Royals add Brewers hitting coach Dawson to staff
KANSAS CITY – The Royals’ search to fill out their Major League hitting staff is making headway, with the club announcing Friday that it has hired Connor Dawson to serve as a hitting coach on the Major League staff. He will work closely with senior director of hitting performance/hitting coach Alec Zumwalt.
Dawson, 32, is a Kansas City-area native and has been a hitting coach with the Brewers since the 2022 season.
Brewers president of baseball operations Matt Arnold told reporters on Thursday that Dawson is joining the Royals’ staff.
“It’s a tough loss for us, but it’s home for him,” Arnold said.
The Royals’ search is not yet complete, however, with the club expected to hire another coach to the hitting department soon.
After a frustrating 2025 season, the Royals are revamping their offensive strategy and personnel this offseason. Zumwalt will remain at the helm, but the Royals moved on from assistant hitting coaches Keoni DeRenne and Joe Dillon, as well as Minor League hitting director Drew Saylor.
Dawson attended Olathe North High School in Kansas, about 30 minutes southwest of Kansas City and then played baseball for Neosho County (Kansas) Community College. He transitioned to coaching in 2015, when he coached for the KC Bullets college prep baseball program and was the hitting coach and strength coach at St. Thomas Aquinas (Kansas) High School from 2015-18. In 2019, Dawson was the hitting coach and pitching coach at Marshalltown (Iowa) Community College.
Dawson got his entry into professional baseball with the Mariners, hired as the hitting coach at the rookie level in 2019 before spending the 2020 COVID-shortened season as hitting strategist at the team’s alternate training site. He was the Mariners’ Minor League hitting coordinator in 2021 before the Brewers hired him after that season.

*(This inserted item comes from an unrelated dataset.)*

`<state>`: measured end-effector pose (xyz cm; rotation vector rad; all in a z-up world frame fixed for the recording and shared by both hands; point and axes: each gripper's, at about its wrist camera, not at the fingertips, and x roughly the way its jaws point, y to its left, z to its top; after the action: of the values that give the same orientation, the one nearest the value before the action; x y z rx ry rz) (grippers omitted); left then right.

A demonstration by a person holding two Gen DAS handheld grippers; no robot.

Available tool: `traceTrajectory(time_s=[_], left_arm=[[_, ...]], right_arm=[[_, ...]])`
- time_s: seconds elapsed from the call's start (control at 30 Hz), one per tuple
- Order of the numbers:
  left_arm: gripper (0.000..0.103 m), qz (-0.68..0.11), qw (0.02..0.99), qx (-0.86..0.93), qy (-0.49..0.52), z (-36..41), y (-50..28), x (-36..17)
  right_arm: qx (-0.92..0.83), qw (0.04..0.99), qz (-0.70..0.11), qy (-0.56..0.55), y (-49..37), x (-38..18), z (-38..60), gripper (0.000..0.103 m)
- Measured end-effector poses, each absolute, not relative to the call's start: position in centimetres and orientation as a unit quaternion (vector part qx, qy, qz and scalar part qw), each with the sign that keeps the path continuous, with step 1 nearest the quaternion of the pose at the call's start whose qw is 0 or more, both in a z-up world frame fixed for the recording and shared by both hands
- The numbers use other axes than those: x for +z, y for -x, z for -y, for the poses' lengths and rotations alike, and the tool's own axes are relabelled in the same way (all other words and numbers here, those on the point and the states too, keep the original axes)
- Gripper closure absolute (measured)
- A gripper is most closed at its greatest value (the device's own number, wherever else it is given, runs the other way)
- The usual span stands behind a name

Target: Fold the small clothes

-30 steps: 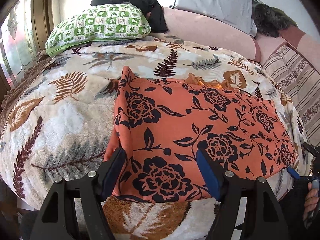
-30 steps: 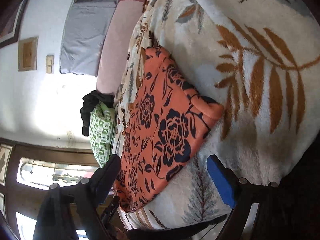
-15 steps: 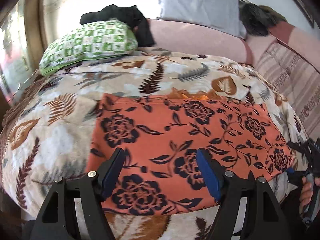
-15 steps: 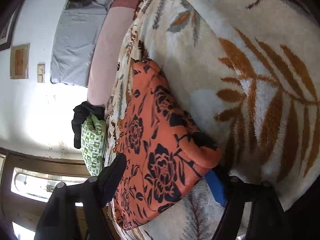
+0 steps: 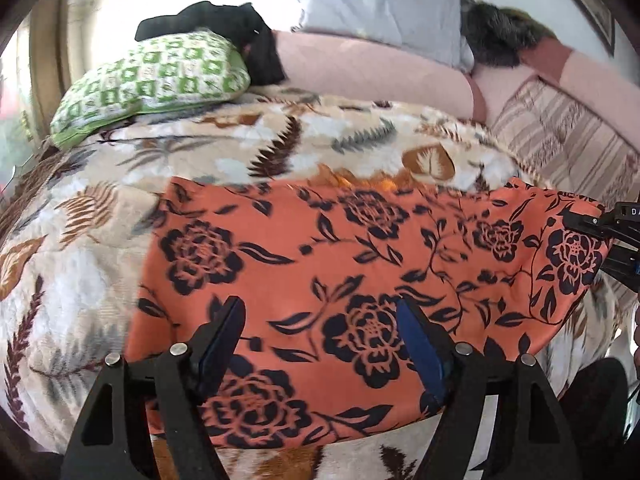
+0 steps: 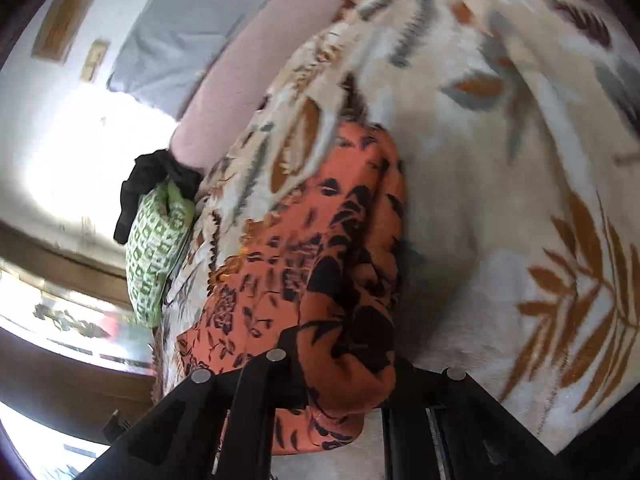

Dawson has a reputation for being extremely analytically minded with a new-school approach, something the Royals sought for throughout their search. The Brewers are one of the teams that consistently find production up and down their lineup, getting the most out of a roster that does not consist of a ton of superstars nor rank high in payroll.
What it does do is win games: Milwaukee led MLB with 97 wins in 2025. As a team, the Brewers hit .258 ( third-best in MLB) and posted a .332 on-base percentage (second) and .403 slugging percentage (12th). Their 107 wRC+ ranked ninth, while their 9.1 walk percentage and 20.3 strikeout percentage ranked sixth and fifth, respectively.
Milwaukee scored 4.98 runs per game this past season – third best in MLB – and during Dawson’s four years with the team, the Brewers offense ranked seventh in MLB with an average of 4.69 runs per game. The Royals’ 4.02 runs per game in 2025 ranked 26th in MLB. Kansas City slashed .247/.309/.397 in 2025, and its 93 wRC+ was tied for 22nd.
Dawson is still very much tied to Kansas City – one of his dogs is named Chief because of his love for the Kansas City Chiefs, according to the Brewers’ media guide – and now he’ll join his hometown team as part of the staff hoping to elevate the offense in ‘26 and beyond.
The Royals are also still working to finalize the rest of their coaching staff. Assistant pitching coach Zach Bove was hired by the White Sox this week as their pitching coach, so the Royals will have to fill that important role as well. Bove spent three years with Kansas City, working in tandem with pitching coach Brian Sweeney, bullpen coach Mitch Stetter and the rest of the staff to turn pitching into a strength for the organization.